- _Task_: The whole listing should be retyped exactly as it appears.
┏━━
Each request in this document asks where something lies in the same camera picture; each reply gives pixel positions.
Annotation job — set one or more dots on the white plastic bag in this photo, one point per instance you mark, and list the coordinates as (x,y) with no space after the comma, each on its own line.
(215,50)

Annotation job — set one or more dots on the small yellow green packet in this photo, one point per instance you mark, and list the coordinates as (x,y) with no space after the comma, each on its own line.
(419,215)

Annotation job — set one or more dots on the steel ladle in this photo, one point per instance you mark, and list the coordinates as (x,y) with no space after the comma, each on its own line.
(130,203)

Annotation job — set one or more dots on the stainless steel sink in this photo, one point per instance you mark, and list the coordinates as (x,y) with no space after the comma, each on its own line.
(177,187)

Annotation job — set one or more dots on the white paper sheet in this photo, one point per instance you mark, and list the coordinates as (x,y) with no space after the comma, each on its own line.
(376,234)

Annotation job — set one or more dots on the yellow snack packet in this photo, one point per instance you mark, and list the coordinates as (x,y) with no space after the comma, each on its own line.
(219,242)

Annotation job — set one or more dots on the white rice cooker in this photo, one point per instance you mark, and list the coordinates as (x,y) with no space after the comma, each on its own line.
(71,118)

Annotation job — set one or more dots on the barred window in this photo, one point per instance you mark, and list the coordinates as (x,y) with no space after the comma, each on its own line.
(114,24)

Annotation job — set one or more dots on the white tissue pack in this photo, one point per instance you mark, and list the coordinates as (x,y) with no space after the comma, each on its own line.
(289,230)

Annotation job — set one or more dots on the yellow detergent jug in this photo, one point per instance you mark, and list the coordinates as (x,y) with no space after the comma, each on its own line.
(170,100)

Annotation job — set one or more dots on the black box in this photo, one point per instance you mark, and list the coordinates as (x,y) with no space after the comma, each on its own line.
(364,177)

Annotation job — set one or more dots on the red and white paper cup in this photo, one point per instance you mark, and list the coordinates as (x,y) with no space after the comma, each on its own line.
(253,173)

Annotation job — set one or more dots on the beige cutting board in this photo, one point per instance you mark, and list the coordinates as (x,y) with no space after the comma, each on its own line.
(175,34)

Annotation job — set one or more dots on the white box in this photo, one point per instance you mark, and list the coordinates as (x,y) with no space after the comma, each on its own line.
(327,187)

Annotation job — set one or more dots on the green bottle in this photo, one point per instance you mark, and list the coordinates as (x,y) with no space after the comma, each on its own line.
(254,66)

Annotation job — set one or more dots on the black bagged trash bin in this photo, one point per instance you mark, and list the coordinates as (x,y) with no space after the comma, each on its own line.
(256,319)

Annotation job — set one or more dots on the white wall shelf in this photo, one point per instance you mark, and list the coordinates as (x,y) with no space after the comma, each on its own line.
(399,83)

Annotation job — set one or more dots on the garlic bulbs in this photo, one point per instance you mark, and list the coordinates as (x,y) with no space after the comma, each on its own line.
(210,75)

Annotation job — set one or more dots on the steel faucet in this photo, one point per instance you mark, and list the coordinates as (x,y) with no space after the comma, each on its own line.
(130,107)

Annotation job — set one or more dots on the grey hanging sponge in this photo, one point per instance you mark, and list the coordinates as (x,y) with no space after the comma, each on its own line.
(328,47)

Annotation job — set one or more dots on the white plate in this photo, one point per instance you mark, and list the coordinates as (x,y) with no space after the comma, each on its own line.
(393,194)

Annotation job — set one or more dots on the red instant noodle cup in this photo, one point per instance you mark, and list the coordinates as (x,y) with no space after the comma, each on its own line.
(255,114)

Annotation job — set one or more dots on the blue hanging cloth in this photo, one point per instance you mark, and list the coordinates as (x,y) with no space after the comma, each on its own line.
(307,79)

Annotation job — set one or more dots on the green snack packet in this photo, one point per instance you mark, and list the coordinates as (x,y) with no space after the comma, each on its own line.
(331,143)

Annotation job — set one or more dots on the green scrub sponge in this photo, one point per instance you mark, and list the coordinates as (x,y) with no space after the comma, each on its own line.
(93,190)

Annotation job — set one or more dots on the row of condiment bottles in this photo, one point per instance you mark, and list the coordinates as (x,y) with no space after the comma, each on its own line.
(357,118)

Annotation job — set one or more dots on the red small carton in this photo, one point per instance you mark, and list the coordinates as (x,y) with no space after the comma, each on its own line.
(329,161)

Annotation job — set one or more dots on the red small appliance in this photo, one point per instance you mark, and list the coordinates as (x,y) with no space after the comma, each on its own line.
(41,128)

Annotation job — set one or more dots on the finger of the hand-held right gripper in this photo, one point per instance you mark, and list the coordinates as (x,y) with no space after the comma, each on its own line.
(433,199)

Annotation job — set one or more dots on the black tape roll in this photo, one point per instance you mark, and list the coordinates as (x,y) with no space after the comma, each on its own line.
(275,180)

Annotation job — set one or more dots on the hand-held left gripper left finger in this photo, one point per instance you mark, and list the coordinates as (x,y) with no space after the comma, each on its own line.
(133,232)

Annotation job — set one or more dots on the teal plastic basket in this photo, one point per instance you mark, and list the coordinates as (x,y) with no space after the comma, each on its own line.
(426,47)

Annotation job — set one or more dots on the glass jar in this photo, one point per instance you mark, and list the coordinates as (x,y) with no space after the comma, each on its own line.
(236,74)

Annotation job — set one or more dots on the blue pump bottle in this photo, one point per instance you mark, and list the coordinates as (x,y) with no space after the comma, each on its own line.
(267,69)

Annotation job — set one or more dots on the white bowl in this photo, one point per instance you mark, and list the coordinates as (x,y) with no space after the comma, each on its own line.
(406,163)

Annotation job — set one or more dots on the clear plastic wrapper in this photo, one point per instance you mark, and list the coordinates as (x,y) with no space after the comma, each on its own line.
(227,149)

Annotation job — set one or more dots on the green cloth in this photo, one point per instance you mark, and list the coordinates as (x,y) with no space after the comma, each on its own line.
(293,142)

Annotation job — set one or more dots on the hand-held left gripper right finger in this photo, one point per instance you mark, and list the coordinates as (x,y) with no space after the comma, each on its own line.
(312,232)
┗━━
- _Task solution_:
Each request in this document asks where something lies in the same camera picture; each reply gives pixel positions.
Annotation job — set one or more dots on the white plastic bag in this photo, one point per instance you mark, and list the coordinates as (x,y) with no space after the comma, each on its own line.
(215,50)

Annotation job — set one or more dots on the small yellow green packet in this photo, one point per instance you mark, and list the coordinates as (x,y) with no space after the comma, each on its own line.
(419,215)

Annotation job — set one or more dots on the steel ladle in this photo, one point per instance you mark, and list the coordinates as (x,y) with no space after the comma, each on its own line.
(130,203)

Annotation job — set one or more dots on the stainless steel sink in this photo, one point per instance you mark, and list the coordinates as (x,y) with no space after the comma, each on its own line.
(177,187)

Annotation job — set one or more dots on the white paper sheet in this photo, one point per instance you mark, and list the coordinates as (x,y) with no space after the comma, each on its own line.
(376,234)

Annotation job — set one or more dots on the yellow snack packet in this photo, one point per instance you mark, and list the coordinates as (x,y) with no space after the comma, each on its own line.
(219,242)

Annotation job — set one or more dots on the white rice cooker in this photo, one point per instance you mark, and list the coordinates as (x,y) with no space after the comma, each on its own line.
(71,118)

Annotation job — set one or more dots on the barred window in this photo, one point per instance you mark, and list the coordinates as (x,y) with no space after the comma, each on its own line.
(114,24)

Annotation job — set one or more dots on the white tissue pack in this photo, one point per instance you mark, and list the coordinates as (x,y) with no space after the comma, each on its own line.
(289,230)

Annotation job — set one or more dots on the yellow detergent jug in this photo, one point per instance you mark, and list the coordinates as (x,y) with no space after the comma, each on its own line.
(170,100)

Annotation job — set one or more dots on the black box in this photo, one point per instance you mark, and list the coordinates as (x,y) with no space after the comma, each on its own line.
(364,177)

Annotation job — set one or more dots on the red and white paper cup in this photo, one point per instance you mark, and list the coordinates as (x,y) with no space after the comma, each on its own line.
(253,173)

Annotation job — set one or more dots on the beige cutting board in this photo, one point per instance you mark, and list the coordinates as (x,y) with no space after the comma, each on its own line.
(175,34)

Annotation job — set one or more dots on the white box in this photo, one point per instance you mark, and list the coordinates as (x,y) with no space after the comma, each on its own line.
(327,187)

Annotation job — set one or more dots on the green bottle in this photo, one point per instance you mark, and list the coordinates as (x,y) with no space after the comma, each on its own line.
(254,66)

Annotation job — set one or more dots on the black bagged trash bin in this photo, one point per instance you mark, and list the coordinates as (x,y) with no space after the comma, each on its own line.
(256,319)

Annotation job — set one or more dots on the white wall shelf in this photo, one point per instance you mark, and list the coordinates as (x,y) with no space after the comma, each on its own line.
(399,83)

Annotation job — set one or more dots on the garlic bulbs in this photo, one point per instance you mark, and list the coordinates as (x,y) with no space after the comma, each on its own line.
(210,75)

Annotation job — set one or more dots on the steel faucet in this photo, one point per instance you mark, and list the coordinates as (x,y) with no space after the comma, each on its own line.
(130,107)

Annotation job — set one or more dots on the grey hanging sponge in this photo, one point per instance you mark, and list the coordinates as (x,y) with no space after the comma, each on its own line.
(328,47)

Annotation job — set one or more dots on the white plate in this photo, one point per instance you mark, and list the coordinates as (x,y) with no space after the comma, each on its own line.
(393,194)

Annotation job — set one or more dots on the red instant noodle cup in this photo, one point per instance you mark, and list the coordinates as (x,y) with no space after the comma, each on its own line.
(255,114)

Annotation job — set one or more dots on the blue hanging cloth in this photo, one point per instance you mark, and list the coordinates as (x,y) with no space after the comma, each on its own line.
(307,79)

Annotation job — set one or more dots on the green snack packet in this photo, one point per instance you mark, and list the coordinates as (x,y) with no space after the comma, each on its own line.
(331,143)

Annotation job — set one or more dots on the green scrub sponge in this photo, one point per instance you mark, and list the coordinates as (x,y) with no space after the comma, each on its own line.
(93,190)

Annotation job — set one or more dots on the row of condiment bottles in this photo, one point per instance you mark, and list the coordinates as (x,y) with no space after the comma, each on its own line.
(357,118)

Annotation job — set one or more dots on the red small carton in this photo, one point per instance you mark, and list the coordinates as (x,y) with no space after the comma, each on its own line.
(329,161)

Annotation job — set one or more dots on the red small appliance in this photo, one point per instance you mark, and list the coordinates as (x,y) with no space after the comma, each on its own line.
(41,128)

Annotation job — set one or more dots on the finger of the hand-held right gripper in this photo, one point per instance you mark, and list the coordinates as (x,y) with no space after the comma, each on its own line.
(433,199)

Annotation job — set one or more dots on the black tape roll in this photo, one point per instance you mark, and list the coordinates as (x,y) with no space after the comma, each on its own line.
(275,180)

Annotation job — set one or more dots on the hand-held left gripper left finger in this photo, one point per instance you mark, and list the coordinates as (x,y) with no space after the comma, each on its own line.
(133,232)

Annotation job — set one or more dots on the teal plastic basket in this photo, one point per instance you mark, and list the coordinates as (x,y) with no space after the comma, each on its own line.
(426,47)

Annotation job — set one or more dots on the glass jar in this photo, one point per instance you mark, and list the coordinates as (x,y) with no space after the comma, each on its own line.
(236,74)

Annotation job — set one or more dots on the blue pump bottle in this photo, one point per instance you mark, and list the coordinates as (x,y) with no space after the comma, each on its own line.
(267,69)

Annotation job — set one or more dots on the white bowl in this photo, one point per instance you mark, and list the coordinates as (x,y) with no space after the comma, each on its own line.
(406,163)

Annotation job — set one or more dots on the clear plastic wrapper in this photo, one point per instance you mark, and list the coordinates as (x,y) with no space after the comma, each on its own line.
(227,149)

Annotation job — set one or more dots on the green cloth in this photo, one point per instance you mark, and list the coordinates as (x,y) with no space after the comma, each on its own line.
(293,142)

Annotation job — set one or more dots on the hand-held left gripper right finger in this photo, one point per instance you mark, and list the coordinates as (x,y) with no space after the comma, each on its own line.
(312,232)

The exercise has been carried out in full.